Sunday, December 2, 2012


Hi colleagues of the class of Goal Analysis, Professor Renata S. S. Guizzardi, and other interested fellows,

Today, listening to Baden Powell wonderful music, I am going to talk about  Herbert A. Simon's paper "On the Concept of Organizational Goal" as I promised yesterday.

The author presents his work to the reader as a deconstruction of big picture, the organizational world, taking apart the pieces, regrouping them and showing how they are fit to build the original world back. This approach is useful in guiding the reader to focus on the specific (deconstructed), identify these entities and relevant properties, as goals imposed by organizational role and individual ones. Another interesting process used is try to reconstruct the world in a way and arguing why that way is no good, to show that we need more understanding about some concepts or of more concepts and properties. 

Paraphrasing the author, the first step toward clarification about organization goal, individual goals, goals of the owners or whether the organizational reflects the owners' goal or have a "personality" of its own, is to separating goals from motives. Goals are value premises that lead to decisions, and motives are causes that lead individual to choose some goals rather than others to lead their decisions.

But goals are not simple in the sense that they express one value premise. There isn't a unique criterion embedded in a goal. In fact there might be multiple criteria collapsed in a goal which evince the necessity of proper decomposition. 

They (goals) can be seen as a set of requirements or constraints and are applicable to the organization's decision-making process, as well as of individuals. Goals of an action may, on one hand, be the constraints that satisfy the solution, or, on the other, may be used to test the satisfactoriness of the proposed solution. 

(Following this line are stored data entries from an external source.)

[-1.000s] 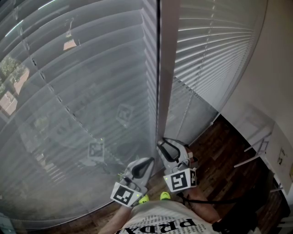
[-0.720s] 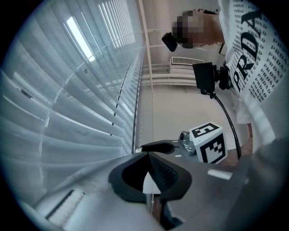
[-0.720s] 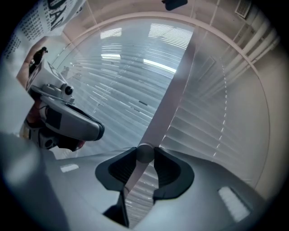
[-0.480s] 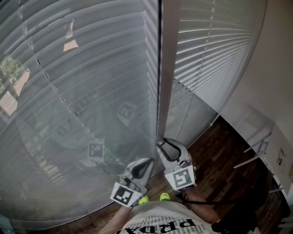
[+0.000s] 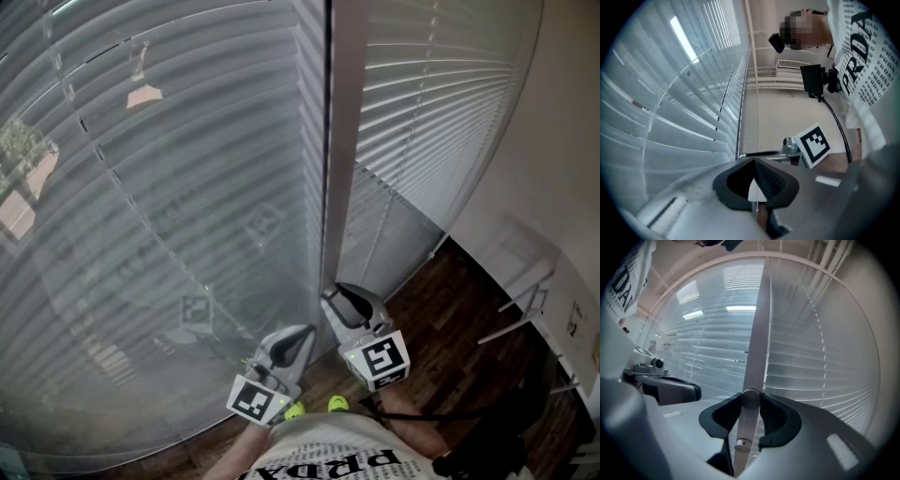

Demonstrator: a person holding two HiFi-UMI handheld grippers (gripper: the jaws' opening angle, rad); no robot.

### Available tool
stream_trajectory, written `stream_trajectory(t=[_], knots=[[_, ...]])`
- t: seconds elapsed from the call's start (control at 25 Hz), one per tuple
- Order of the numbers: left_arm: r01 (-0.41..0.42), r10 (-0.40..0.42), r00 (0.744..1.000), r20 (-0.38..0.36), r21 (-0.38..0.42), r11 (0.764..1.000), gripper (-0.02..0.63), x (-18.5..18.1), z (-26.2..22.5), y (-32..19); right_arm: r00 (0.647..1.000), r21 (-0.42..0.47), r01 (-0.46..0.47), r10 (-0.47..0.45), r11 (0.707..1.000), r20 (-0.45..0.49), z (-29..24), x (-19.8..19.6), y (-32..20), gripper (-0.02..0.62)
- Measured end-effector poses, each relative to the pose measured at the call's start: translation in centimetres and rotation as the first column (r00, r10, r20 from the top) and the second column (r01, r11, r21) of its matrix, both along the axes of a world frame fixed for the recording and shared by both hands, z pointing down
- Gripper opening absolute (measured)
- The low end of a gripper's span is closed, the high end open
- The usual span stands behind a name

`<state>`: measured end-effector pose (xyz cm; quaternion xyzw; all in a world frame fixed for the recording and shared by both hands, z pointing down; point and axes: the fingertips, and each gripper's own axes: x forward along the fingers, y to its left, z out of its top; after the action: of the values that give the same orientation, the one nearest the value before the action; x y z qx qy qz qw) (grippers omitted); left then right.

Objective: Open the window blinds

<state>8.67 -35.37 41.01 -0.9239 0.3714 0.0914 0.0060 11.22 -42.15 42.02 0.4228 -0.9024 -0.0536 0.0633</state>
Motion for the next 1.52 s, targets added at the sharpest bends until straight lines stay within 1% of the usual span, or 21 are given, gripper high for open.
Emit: stream_trajectory(t=[0.28,0.44,0.6,0.72,1.04,1.12,1.16,1.24,1.32,1.44,1.52], knots=[[-0.007,0.007,1.0,0.004,-0.007,1.0,-0.008,-0.3,0.1,0.1,0.993,-0.096,-0.008,0.019,0.995,0.117,0.1,0.3,-0.3,0.128],[-0.013,0.013,1.0,0.001,-0.007,1.0,-0.008,-0.4,0.1,0.3,0.978,-0.154,0.004,0.028,0.988,0.207,0.1,0.4,-0.4,0.129],[-0.018,0.018,1.0,0.005,-0.008,1.0,-0.008,-0.6,0.2,0.3,0.966,-0.177,0.01,0.036,0.984,0.257,0.1,0.4,-0.5,0.129],[-0.021,0.021,1.0,0.007,-0.008,1.0,-0.008,-0.8,0.3,0.4,0.96,-0.192,0.008,0.046,0.981,0.276,0.1,0.4,-0.5,0.129],[-0.027,0.027,1.0,0.009,-0.012,1.0,-0.008,-0.9,0.4,0.3,0.963,-0.18,0.004,0.045,0.984,0.266,0.1,0.3,-0.6,0.13],[-0.031,0.031,0.999,0.009,-0.011,0.999,-0.008,-0.8,0.3,0.4,0.97,-0.163,0.008,0.032,0.987,0.242,0.1,0.3,-0.5,0.13],[-0.033,0.033,0.999,0.01,-0.011,0.999,-0.008,-0.7,0.3,0.4,0.977,-0.146,0.008,0.023,0.989,0.214,0.1,0.3,-0.5,0.13],[-0.036,0.036,0.999,0.008,-0.009,0.999,-0.008,-0.6,0.2,0.3,0.993,-0.094,0.007,0.004,0.996,0.122,0.0,0.2,-0.3,0.129],[-0.039,0.039,0.999,0.004,-0.004,0.999,-0.008,-0.4,0.0,0.2,1.0,-0.023,0.015,-0.015,1.0,-0.005,-0.3,0.1,-0.1,0.131],[-0.044,0.044,0.999,0.004,0.002,0.999,-0.008,-0.2,-0.2,0.1,0.986,0.063,0.044,-0.033,0.997,-0.161,-0.8,0.0,0.5,0.135],[-0.045,0.045,0.999,0.003,0.004,0.999,-0.008,0.0,-0.3,0.0,0.959,0.126,0.08,-0.042,0.989,-0.281,-0.7,-0.1,1.0,0.135]])
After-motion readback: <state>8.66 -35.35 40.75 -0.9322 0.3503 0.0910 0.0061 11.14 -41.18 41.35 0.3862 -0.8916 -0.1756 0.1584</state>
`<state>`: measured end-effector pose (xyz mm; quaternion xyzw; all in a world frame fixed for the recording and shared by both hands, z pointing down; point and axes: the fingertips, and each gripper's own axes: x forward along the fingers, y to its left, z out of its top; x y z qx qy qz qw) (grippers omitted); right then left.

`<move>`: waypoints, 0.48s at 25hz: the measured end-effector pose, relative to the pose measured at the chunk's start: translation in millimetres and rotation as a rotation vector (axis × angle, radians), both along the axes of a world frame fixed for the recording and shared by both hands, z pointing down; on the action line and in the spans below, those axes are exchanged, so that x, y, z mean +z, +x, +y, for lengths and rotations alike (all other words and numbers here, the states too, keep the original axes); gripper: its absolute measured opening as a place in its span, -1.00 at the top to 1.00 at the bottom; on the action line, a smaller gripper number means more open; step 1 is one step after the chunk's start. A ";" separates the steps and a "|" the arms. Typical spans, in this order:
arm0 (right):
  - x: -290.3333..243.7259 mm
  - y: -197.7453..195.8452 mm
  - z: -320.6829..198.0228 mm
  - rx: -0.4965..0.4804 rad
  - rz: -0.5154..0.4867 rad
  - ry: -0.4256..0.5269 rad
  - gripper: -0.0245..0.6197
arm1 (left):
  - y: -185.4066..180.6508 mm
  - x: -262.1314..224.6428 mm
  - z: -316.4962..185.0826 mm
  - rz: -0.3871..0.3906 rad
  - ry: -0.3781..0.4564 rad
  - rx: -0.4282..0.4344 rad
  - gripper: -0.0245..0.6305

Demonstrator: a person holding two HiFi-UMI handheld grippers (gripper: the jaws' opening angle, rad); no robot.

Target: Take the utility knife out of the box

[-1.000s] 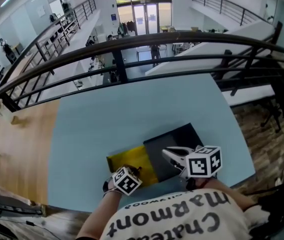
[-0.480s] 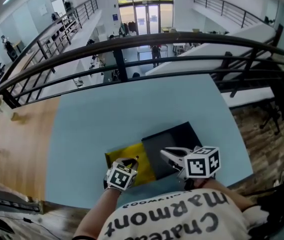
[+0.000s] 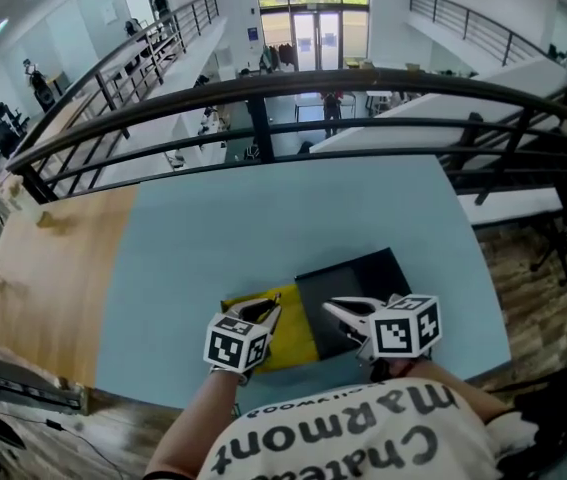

The sets of constraints used by decision-makers organization-wide seem to be quite similar. Nevertheless, if we focus on the second approach, the goals as sets of tests, will be actually quite different from one individual to another.

Enough for today, fellows!

Tomorrow is a tough day, but I will try to go on in a very interesting section that almost transports the reader to the today approach, of the theme. Really very interesting! If not tomorrow, the next day, I promise.

Thank you for staying with me. See you soon.